(Instructions for the task)
In the lines below, count those containing the word "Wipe" and give the number alone.

(Supplied data)
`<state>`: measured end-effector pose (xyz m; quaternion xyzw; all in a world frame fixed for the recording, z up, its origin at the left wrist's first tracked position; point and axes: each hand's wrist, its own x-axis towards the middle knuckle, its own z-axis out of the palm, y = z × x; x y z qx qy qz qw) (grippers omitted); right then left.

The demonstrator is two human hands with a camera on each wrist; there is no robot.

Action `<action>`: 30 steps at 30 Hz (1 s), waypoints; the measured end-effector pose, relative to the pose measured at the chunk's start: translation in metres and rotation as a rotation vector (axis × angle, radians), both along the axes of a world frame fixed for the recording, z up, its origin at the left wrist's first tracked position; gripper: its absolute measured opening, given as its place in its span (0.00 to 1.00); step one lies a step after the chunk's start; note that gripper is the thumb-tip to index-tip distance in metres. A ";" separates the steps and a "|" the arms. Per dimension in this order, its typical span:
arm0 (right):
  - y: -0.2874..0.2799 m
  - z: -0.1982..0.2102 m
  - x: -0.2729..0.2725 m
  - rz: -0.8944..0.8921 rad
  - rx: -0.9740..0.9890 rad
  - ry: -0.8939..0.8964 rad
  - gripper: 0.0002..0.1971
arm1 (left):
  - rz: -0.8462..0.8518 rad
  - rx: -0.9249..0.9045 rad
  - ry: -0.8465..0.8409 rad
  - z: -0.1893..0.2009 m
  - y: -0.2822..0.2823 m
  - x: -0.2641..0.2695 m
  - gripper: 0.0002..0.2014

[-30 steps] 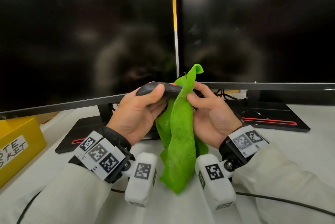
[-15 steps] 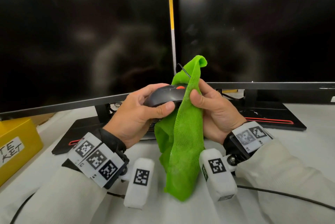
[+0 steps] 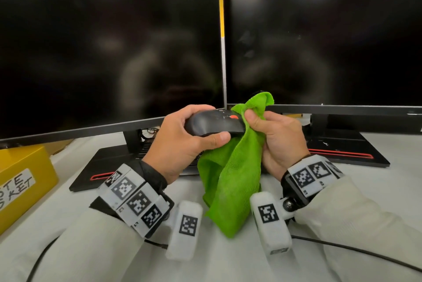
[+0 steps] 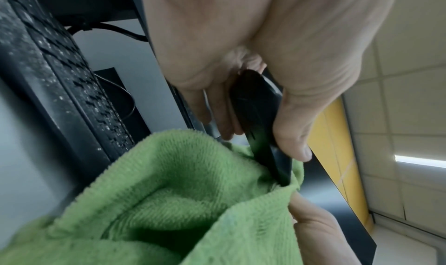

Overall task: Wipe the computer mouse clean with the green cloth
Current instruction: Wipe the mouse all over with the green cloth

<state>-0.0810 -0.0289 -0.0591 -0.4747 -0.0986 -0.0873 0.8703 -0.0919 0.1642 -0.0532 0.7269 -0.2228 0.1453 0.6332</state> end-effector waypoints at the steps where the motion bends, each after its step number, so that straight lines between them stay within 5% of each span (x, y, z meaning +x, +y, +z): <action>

(Your response)
2